◆ Brief: Your answer must consist of every line from the data below that includes the word "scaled".

----- Available data

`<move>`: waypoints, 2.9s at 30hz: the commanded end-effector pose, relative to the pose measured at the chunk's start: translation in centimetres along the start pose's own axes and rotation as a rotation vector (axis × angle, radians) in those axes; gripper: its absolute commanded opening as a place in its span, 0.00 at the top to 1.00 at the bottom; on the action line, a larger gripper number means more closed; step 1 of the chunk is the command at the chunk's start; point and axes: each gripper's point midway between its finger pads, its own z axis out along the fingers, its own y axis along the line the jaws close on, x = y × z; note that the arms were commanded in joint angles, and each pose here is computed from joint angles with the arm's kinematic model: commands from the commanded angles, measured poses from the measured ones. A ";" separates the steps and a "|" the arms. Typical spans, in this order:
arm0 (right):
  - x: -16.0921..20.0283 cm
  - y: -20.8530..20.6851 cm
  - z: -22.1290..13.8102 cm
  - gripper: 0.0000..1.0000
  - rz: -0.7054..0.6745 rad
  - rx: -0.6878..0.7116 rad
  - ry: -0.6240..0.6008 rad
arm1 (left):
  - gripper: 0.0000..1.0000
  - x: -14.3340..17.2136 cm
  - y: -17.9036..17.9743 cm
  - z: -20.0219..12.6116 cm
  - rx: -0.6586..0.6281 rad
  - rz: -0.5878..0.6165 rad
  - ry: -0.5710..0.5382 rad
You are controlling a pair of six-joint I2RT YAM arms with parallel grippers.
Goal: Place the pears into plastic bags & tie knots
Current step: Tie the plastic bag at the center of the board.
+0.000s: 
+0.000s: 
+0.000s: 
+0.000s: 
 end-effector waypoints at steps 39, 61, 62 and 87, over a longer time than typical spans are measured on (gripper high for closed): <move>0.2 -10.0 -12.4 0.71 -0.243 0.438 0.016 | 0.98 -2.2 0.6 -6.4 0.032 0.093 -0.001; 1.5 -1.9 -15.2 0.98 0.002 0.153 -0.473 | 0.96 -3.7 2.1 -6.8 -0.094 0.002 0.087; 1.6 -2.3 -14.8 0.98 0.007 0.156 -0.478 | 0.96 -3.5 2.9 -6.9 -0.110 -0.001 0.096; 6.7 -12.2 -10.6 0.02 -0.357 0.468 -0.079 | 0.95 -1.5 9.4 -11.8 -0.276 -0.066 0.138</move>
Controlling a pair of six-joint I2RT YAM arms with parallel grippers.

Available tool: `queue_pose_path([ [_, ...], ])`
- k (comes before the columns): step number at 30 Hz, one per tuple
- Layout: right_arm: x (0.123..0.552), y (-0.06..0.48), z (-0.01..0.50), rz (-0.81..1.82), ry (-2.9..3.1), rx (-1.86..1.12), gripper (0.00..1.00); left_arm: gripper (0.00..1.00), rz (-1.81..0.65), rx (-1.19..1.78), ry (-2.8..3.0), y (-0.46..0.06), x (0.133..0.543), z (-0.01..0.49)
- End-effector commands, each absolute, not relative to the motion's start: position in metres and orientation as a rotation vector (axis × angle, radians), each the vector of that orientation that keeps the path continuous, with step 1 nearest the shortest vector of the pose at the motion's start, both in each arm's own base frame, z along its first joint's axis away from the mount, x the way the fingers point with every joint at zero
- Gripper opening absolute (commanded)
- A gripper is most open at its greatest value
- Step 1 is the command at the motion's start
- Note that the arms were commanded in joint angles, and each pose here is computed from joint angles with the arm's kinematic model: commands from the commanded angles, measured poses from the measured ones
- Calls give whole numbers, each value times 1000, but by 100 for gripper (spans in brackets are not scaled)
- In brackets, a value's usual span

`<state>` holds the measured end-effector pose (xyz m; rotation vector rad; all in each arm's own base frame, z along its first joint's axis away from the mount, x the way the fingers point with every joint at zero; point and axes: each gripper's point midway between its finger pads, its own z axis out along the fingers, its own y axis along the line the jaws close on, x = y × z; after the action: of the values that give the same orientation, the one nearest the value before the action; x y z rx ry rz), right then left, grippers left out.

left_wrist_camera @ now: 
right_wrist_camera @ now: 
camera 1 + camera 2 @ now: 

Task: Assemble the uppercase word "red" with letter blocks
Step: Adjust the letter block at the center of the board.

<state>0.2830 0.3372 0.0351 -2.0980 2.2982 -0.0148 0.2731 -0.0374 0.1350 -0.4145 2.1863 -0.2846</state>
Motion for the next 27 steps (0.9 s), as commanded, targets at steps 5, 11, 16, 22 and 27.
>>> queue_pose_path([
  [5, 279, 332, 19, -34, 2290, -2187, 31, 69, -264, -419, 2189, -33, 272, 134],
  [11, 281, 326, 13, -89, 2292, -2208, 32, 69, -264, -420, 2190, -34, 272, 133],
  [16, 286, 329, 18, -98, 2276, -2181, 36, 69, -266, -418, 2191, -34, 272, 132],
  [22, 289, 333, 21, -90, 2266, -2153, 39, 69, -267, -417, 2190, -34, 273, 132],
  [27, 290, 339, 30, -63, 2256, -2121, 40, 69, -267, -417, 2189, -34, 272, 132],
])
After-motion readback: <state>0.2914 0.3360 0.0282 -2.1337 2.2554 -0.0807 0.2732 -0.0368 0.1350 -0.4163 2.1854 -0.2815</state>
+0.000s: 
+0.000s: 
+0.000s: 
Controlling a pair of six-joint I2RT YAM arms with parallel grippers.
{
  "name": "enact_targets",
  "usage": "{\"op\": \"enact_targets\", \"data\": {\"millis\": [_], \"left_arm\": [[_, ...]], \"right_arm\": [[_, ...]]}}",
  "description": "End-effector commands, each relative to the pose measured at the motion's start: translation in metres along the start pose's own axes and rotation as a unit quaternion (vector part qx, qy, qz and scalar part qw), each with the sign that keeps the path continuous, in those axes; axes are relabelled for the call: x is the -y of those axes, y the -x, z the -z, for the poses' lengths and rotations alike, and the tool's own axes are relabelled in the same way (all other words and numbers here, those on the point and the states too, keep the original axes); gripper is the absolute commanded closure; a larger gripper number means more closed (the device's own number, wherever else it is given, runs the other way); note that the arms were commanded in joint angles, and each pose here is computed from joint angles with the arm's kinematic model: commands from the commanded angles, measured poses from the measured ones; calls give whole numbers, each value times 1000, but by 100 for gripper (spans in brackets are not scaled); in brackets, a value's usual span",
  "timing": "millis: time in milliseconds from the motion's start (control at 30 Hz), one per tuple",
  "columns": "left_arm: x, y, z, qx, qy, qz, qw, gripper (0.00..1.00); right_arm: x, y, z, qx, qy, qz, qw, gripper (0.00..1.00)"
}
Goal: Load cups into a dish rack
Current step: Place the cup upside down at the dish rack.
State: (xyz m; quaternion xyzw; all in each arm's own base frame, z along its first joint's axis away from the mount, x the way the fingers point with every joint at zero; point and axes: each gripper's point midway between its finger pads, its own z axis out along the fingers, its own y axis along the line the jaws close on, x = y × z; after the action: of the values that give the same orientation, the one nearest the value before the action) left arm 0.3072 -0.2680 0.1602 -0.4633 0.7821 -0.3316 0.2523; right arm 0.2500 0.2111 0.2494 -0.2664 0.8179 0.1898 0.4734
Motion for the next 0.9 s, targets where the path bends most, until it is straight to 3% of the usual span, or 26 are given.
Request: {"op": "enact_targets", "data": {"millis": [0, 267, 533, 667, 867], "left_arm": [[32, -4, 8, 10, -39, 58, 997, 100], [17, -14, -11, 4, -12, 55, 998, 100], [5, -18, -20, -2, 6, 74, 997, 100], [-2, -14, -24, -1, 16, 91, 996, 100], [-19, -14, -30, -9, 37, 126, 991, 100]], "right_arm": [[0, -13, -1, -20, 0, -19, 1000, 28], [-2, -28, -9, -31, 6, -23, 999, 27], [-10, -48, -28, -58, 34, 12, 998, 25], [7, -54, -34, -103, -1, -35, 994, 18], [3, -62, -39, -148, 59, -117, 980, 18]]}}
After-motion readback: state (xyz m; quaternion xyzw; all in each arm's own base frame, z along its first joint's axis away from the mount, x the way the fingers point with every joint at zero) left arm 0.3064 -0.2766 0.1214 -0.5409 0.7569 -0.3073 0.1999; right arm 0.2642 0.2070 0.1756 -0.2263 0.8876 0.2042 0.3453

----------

◆ Result of the task:
- Calls give whole numbers, each value times 1000, but by 100 for gripper (spans in brackets are not scaled)
  "description": "End-effector commands, each relative to the pose measured at the motion's start: translation in metres along the start pose's own axes and rotation as a unit quaternion (vector part qx, qy, qz and scalar part qw), each with the sign that keeps the path continuous, in those axes; axes are relabelled for the call: x is the -y of those axes, y the -x, z the -z, for the poses' lengths and rotations alike, and the tool's own axes are relabelled in the same way (all other words and numbers here, those on the point and the states too, keep the original axes); gripper is the absolute commanded closure; a larger gripper number means more closed (the device's own number, wherever else it is given, runs the other way); note that the arms were commanded in joint angles, and each pose here is computed from joint angles with the arm's kinematic model: commands from the commanded angles, measured poses from the measured ones; calls give whole numbers, each value times 1000, but by 100 for gripper (spans in brackets are not scaled); in brackets, a value's usual span",

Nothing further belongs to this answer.